I joined Warwick in September 2021 as Professor of Philosophy and Co-Director of the Centre for Research in Post-Kantian Philosophy. Prior to coming to Warwick, I taught at Birkbeck College, University of London and at Exeter College, Oxford. I studied as an undergraduate at Brown and at Pembroke College, Cambridge, and I completed my PhD at Princeton University under the supervision of Alexander Nehamas.

Online CV

 www.achuddleston.com

 Research:

My main research interests are in the history of post-Kantian philosophy (esp. Nietzsche; also German Idealism, Early German Romanticism, and the Frankfurt School) as well as in aesthetics, social philosophy, and ethics.

My book Nietzsche on the Decadence and Flourishing of Culture (Oxford University Press, 2019) focused on Nietzsche's social philosophy. The standard story about Nietzsche’s philosophical development is that after first reposing his hopes in a broader culture, he, in his later work, came to occupy himself instead with the fate of a few great individuals only. I questioned this individualist reading that has become prevalent, and I developed an alternative reading of Nietzsche as a more social thinker, who sees collective cultural excellence as no less important. I used Nietzsche’s perfectionistic ideal of a flourishing culture, and his diagnostics of cultural malaise, as a point of departure for reconsidering many of the central themes in his ethics and social philosophy, as well as for understanding the interconnections with the form of cultural criticism that was part and parcel of his distinctive philosophical enterprise.

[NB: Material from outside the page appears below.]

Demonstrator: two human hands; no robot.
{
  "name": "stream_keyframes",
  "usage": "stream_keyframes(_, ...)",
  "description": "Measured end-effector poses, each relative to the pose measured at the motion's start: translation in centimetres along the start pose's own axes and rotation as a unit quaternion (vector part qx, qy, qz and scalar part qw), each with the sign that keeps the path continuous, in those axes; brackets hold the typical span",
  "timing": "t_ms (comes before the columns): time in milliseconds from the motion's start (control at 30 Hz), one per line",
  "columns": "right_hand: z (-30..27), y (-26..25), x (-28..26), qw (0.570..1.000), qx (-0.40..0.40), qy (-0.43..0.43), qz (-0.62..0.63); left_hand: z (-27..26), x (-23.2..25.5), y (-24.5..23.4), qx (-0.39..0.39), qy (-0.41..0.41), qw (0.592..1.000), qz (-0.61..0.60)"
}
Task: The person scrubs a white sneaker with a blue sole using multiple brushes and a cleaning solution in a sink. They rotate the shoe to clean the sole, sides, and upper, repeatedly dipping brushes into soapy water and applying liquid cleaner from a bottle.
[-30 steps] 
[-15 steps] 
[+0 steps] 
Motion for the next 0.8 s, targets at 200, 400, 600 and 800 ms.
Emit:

In parallel, I have, and have had, a number of stand-alone pieces (published or forthcoming in journals and in edited volumes) on other aspects of Nietzsche's work, and have written on other figures in the post-Kantian tradition, as well as in aesthetics and ethics. Recent work includes papers on the moral psychology of ressentiment; narratives of decadence in the post-Kantian period; Schopenhauer's philosophy of music; Nietzsche's aesthetics; and Proust's treatment of death.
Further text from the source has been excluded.